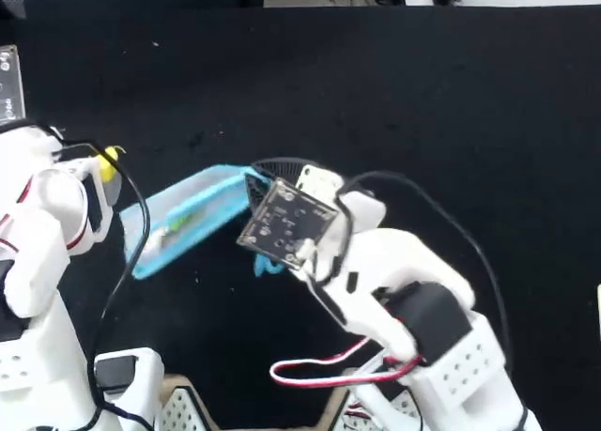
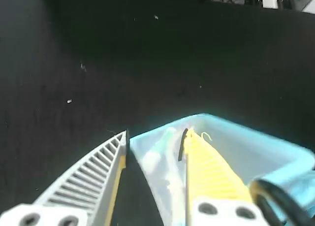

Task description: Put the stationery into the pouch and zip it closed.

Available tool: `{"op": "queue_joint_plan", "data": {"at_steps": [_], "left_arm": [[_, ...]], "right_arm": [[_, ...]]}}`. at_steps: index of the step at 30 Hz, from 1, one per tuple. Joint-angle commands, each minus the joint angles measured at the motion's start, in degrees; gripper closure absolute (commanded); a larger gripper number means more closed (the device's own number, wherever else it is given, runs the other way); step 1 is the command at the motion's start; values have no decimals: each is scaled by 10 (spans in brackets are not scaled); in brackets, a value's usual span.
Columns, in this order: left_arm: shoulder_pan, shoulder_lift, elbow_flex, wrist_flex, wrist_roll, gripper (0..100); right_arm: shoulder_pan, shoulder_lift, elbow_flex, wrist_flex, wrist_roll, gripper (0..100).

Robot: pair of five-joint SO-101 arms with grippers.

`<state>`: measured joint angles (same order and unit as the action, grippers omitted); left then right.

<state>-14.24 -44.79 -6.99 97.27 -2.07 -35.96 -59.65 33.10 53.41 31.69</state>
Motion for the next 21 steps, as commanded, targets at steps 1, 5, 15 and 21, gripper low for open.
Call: {"op": "queue_joint_plan", "data": {"at_steps": [1,5,15,21], "left_arm": [[5,-5,9,7,-2,809],[6,-10,29,36,-54,809],[6,-191,100,31,-125,809],[6,-162,211,-46,-126,809]], "right_arm": [[14,4,-79,-10,4,988],[14,18,-106,-5,4,988],[14,94,-149,-5,6,988],[11,121,-250,69,4,988]]}}
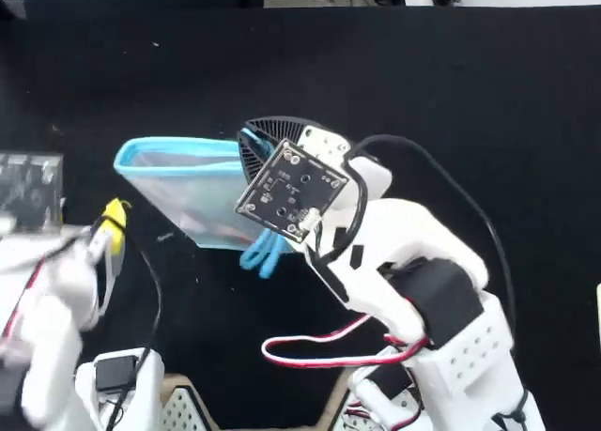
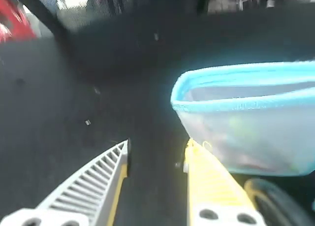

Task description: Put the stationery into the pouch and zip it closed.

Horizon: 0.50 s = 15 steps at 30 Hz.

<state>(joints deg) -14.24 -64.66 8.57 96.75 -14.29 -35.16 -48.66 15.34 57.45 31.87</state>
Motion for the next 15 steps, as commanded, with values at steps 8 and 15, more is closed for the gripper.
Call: {"op": "queue_joint_plan", "data": {"at_steps": [8,15], "left_arm": [[114,131,68,-51,-2,809],[131,151,115,-219,69,809]], "right_arm": [[3,71,-145,75,6,988],[-40,71,-225,196,34,988]]}}
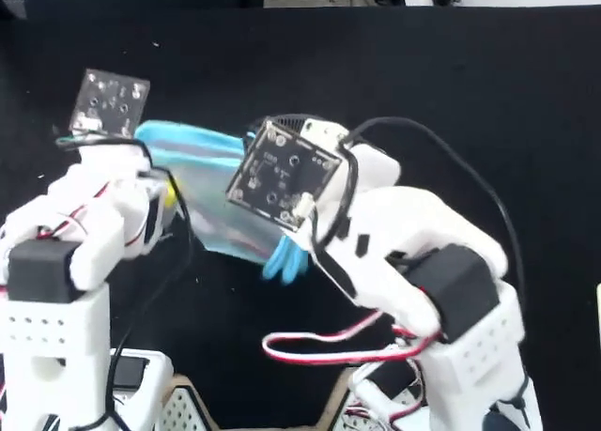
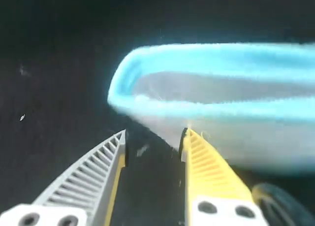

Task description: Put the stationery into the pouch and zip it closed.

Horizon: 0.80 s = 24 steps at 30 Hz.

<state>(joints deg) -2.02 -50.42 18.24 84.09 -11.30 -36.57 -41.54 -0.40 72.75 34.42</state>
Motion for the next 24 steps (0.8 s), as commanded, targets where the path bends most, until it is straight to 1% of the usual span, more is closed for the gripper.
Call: {"op": "queue_joint_plan", "data": {"at_steps": [1,3,5,9,13,17,21,23,24], "left_arm": [[9,11,29,-115,48,809],[9,11,43,-149,66,809],[9,7,53,-164,73,809],[6,5,53,-148,73,809],[7,5,56,-129,69,809],[3,5,58,-123,69,809],[8,-18,35,-38,68,809],[9,-44,32,-13,68,809],[9,-62,33,-5,69,809]], "right_arm": [[-39,0,-85,62,9,988],[-55,1,-116,90,9,988],[-56,3,-130,108,9,988],[-56,3,-111,132,10,988],[-59,0,-77,129,11,988],[-56,2,-77,84,11,988],[-55,4,-67,24,5,988],[-58,4,-51,-12,1,988],[-58,3,-43,-26,-15,988]]}}
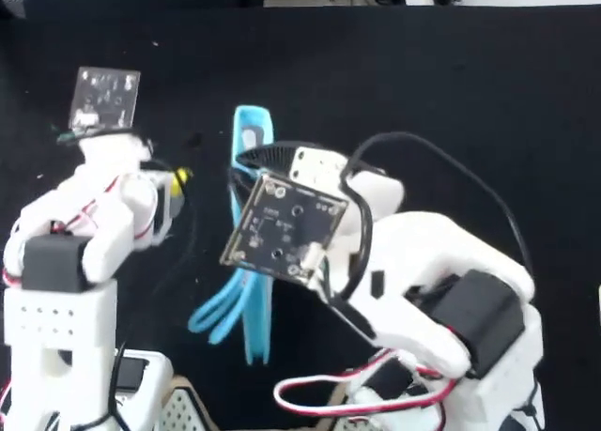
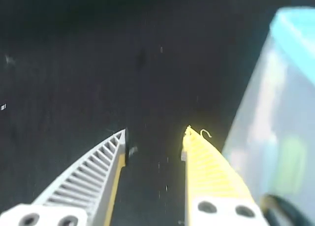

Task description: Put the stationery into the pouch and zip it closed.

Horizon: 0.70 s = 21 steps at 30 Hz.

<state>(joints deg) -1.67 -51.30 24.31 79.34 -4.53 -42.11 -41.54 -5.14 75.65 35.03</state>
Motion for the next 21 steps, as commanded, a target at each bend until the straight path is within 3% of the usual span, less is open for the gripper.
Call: {"op": "queue_joint_plan", "data": {"at_steps": [1,7,11,15,18,21], "left_arm": [[6,-74,-26,49,1,809],[6,-208,46,26,13,804],[11,-288,99,-41,81,803],[96,-343,124,-69,82,803],[124,-370,154,-74,82,803],[78,-389,195,-75,81,803]], "right_arm": [[-3,3,12,-69,-43,988],[-3,2,27,-115,-114,988],[-4,4,28,-136,-114,988],[-4,4,29,-130,-113,988],[0,0,29,-97,-111,988],[18,0,29,8,-115,984]]}}
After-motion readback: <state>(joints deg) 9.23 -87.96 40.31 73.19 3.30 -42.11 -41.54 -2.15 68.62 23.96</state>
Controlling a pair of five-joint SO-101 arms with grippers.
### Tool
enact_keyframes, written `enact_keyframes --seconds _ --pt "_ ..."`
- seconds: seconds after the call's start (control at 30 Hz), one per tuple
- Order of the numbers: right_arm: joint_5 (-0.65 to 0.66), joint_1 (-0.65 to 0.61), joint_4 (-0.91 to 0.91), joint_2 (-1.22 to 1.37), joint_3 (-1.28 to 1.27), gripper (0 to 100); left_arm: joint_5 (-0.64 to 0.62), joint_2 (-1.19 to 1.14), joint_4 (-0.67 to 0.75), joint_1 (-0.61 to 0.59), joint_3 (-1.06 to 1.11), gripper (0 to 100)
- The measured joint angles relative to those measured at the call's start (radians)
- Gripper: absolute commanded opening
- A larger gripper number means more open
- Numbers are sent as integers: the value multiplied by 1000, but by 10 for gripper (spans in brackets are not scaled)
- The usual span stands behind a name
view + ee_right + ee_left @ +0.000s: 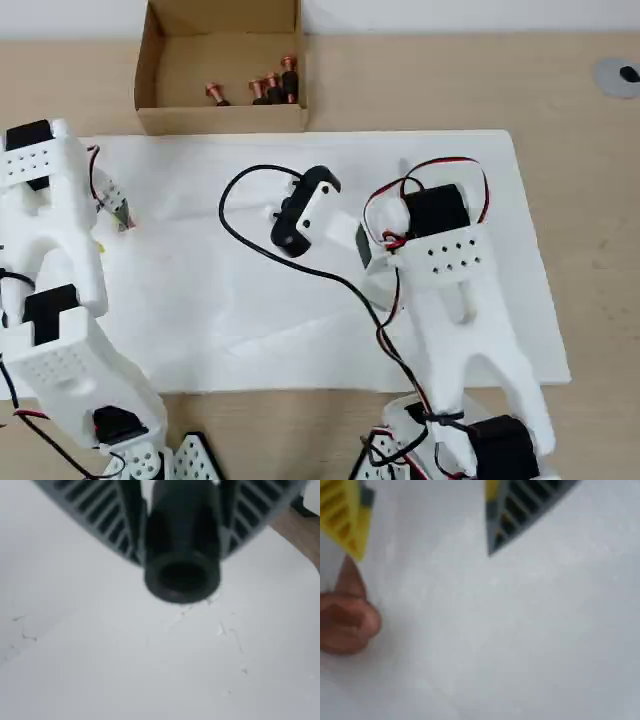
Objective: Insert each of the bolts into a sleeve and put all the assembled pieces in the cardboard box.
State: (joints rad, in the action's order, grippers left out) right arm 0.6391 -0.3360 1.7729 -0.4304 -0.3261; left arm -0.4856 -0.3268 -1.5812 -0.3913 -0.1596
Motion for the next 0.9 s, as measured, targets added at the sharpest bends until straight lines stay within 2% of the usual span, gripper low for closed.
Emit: enact_keyframes --seconds 0.53,0.9 --pt "0 0 0 0 0 10 -9 -57 127 9 8 169" --pt "0 0 0 0 0 10 -9 -175 118 55 -43 168"
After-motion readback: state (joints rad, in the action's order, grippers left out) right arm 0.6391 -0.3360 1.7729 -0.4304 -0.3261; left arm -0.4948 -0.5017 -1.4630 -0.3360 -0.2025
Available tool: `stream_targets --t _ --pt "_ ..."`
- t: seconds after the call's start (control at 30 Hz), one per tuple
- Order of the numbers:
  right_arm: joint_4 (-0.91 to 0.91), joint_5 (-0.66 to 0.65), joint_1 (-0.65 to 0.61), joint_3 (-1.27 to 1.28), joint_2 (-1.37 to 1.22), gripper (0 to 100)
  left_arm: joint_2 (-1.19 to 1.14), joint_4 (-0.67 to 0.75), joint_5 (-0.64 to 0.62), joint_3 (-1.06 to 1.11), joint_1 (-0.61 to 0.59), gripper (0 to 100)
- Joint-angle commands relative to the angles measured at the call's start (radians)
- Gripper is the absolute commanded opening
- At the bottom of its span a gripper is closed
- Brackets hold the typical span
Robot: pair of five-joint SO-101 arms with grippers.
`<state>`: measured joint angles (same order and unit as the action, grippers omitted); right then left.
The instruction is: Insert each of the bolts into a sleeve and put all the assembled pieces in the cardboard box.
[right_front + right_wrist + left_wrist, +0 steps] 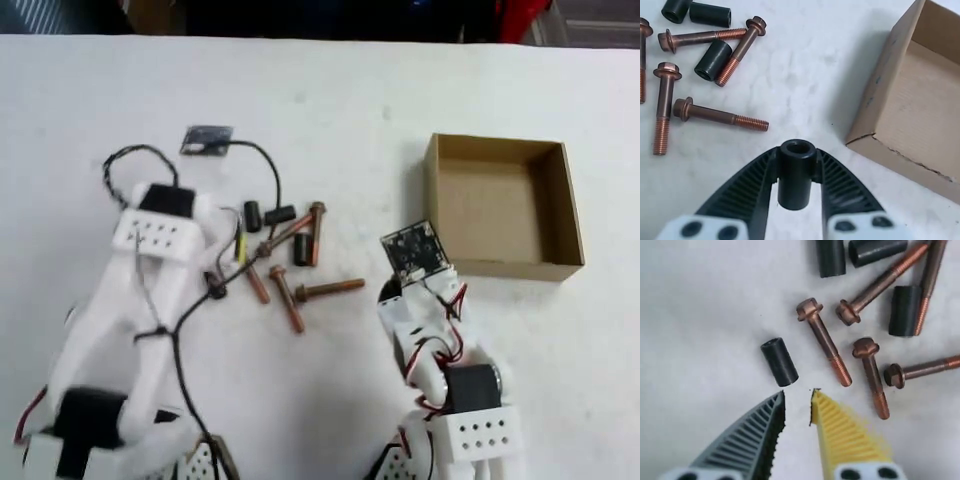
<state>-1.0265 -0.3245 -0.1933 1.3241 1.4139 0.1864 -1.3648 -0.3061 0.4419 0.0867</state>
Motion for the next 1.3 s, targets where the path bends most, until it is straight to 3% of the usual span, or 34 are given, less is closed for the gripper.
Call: stream_targets --t 0.0,0.43,1.27 --pt "0.025 -0.009 0.007 -0.011 0.015 1.7 -0.088 0.026 -0.149 -0.106 0.021 13" --pt "0.025 -0.012 0.010 -0.011 0.015 1.7 -0.489 0.018 -0.407 -0.373 0.016 13" --pt "0.025 -0.014 0.012 -0.011 0.015 1.7 -0.717 0.069 -0.413 -0.477 0.021 13"
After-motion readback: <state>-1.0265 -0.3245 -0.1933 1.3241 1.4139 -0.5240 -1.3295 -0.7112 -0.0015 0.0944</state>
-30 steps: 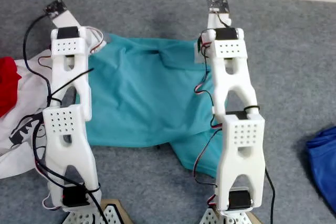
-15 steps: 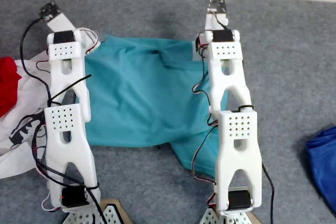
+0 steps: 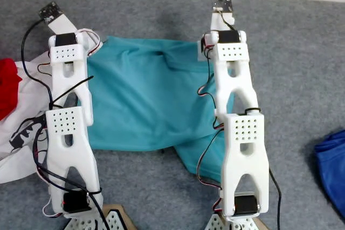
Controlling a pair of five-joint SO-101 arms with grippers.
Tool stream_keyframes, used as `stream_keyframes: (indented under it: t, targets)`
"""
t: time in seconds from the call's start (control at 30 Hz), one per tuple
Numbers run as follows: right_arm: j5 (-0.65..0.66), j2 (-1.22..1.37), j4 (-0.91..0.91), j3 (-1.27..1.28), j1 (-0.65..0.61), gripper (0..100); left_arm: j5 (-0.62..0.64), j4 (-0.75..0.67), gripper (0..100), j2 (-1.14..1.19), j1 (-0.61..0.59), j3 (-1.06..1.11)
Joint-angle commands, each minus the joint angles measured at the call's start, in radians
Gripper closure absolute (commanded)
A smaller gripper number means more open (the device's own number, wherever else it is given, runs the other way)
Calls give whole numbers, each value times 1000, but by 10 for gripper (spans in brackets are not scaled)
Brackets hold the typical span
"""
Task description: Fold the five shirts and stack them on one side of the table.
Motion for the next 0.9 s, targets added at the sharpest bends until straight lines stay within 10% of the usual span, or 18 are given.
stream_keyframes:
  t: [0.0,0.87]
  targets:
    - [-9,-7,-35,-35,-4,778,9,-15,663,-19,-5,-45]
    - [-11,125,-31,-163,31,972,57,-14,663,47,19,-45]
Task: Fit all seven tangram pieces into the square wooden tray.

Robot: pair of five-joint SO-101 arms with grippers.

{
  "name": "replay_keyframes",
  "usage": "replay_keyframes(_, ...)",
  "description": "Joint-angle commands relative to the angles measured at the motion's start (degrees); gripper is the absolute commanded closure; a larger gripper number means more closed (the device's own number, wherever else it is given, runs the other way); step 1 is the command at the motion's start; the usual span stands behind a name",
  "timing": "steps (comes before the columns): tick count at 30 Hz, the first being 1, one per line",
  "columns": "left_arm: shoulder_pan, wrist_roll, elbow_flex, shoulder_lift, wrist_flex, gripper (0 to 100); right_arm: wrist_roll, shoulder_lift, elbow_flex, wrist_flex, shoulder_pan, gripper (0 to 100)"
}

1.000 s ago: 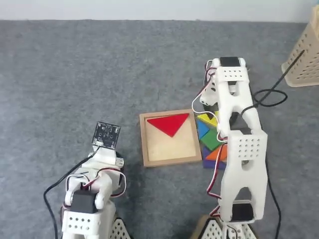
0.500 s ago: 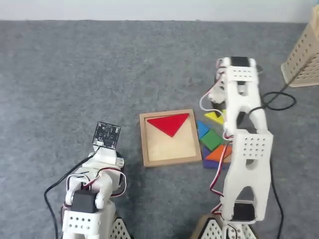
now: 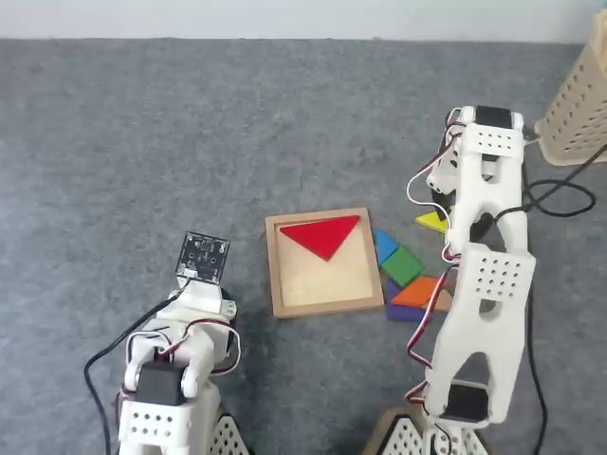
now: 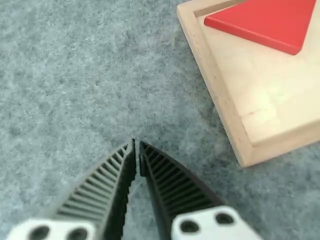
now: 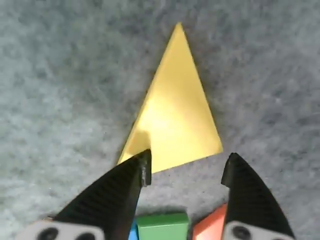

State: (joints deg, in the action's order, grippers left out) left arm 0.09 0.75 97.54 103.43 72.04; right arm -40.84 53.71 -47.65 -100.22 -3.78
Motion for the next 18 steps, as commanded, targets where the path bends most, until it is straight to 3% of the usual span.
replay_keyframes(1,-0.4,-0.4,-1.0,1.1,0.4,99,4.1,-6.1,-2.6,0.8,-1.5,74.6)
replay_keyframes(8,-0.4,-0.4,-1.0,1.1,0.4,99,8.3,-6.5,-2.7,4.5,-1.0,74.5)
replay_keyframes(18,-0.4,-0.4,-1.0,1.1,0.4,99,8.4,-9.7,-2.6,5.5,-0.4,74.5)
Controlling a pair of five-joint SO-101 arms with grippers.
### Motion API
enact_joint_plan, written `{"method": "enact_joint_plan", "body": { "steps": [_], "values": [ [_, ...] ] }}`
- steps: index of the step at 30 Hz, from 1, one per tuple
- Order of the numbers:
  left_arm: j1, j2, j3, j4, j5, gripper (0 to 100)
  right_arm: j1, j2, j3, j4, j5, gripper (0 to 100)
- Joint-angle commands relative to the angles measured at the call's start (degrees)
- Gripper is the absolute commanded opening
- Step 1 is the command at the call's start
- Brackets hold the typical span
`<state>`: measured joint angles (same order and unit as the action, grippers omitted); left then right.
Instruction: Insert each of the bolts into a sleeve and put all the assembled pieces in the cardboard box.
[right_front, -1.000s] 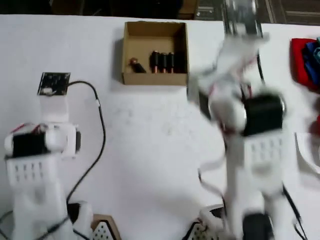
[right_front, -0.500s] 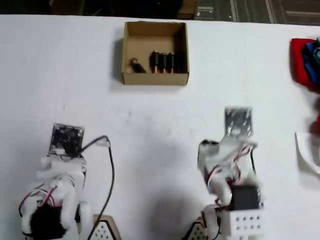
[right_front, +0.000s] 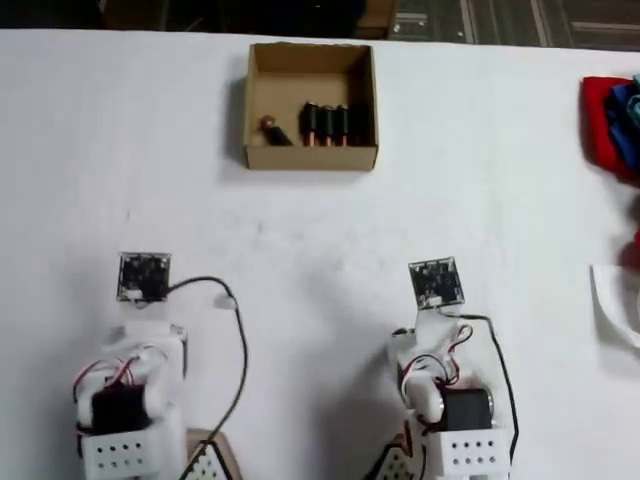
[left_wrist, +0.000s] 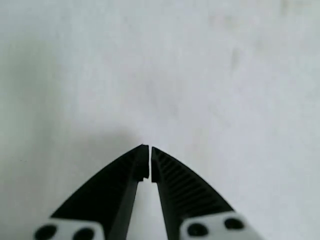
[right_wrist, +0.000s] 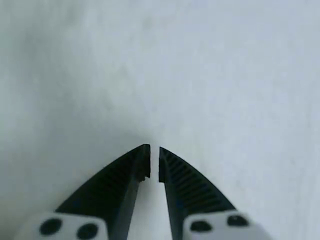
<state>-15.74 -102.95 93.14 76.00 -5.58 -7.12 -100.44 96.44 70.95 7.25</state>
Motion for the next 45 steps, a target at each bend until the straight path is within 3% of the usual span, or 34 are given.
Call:
{"method": "enact_joint_plan", "body": {
  "steps": [1,6,9,19,25,45],
  "values": [
    [-0.18,-0.97,3.65,-2.29,-0.35,3,0.57,-2.15,0.62,1.45,0.26,2.2],
    [-0.26,-0.97,3.82,-2.46,-0.44,3,3.38,-2.42,0.53,1.63,0.18,2.1],
    [-0.09,-0.97,3.82,-2.46,-0.35,3,5.49,-2.42,0.53,1.54,-3.96,2.1],
    [0.0,-0.97,3.82,-2.46,-0.53,4,5.67,-2.42,0.53,1.45,-4.92,2.2],
    [3.87,-0.97,3.82,-2.46,-0.53,3,5.58,-2.42,0.53,1.45,-4.92,2.2],
    [3.69,-0.97,3.82,-2.46,-0.53,3,5.58,-2.42,0.53,1.45,-4.92,2.2]
  ]
}}
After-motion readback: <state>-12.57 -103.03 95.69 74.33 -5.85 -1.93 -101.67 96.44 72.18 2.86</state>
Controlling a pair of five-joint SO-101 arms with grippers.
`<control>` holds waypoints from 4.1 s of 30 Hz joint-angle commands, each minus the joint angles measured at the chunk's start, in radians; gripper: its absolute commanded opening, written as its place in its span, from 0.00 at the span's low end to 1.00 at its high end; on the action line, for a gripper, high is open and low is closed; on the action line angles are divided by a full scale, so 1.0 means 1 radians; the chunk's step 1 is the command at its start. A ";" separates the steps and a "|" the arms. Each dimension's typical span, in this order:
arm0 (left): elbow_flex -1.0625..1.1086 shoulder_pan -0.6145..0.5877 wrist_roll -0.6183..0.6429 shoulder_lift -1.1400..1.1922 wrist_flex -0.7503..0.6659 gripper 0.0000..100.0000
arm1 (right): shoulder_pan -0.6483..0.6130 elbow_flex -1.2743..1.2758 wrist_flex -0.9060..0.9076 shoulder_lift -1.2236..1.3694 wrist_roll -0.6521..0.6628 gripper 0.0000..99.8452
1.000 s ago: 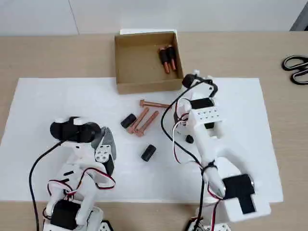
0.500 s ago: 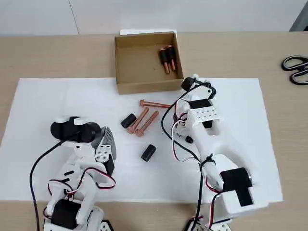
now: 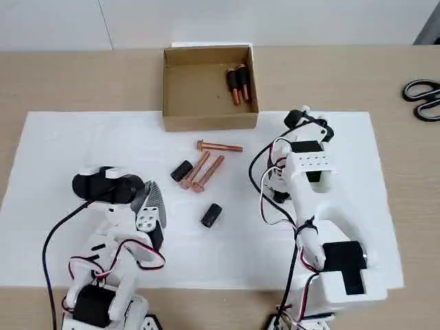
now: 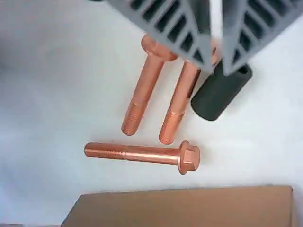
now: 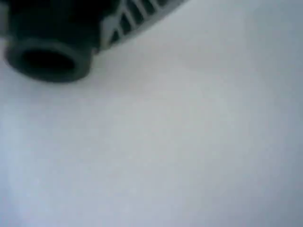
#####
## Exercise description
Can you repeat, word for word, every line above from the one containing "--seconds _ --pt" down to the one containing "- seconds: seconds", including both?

## Your response
enact_keyframes, written `enact_keyframes --seconds _ --pt "_ ..."`
- seconds: seconds after the call's start (control at 30 Hz), one per tuple

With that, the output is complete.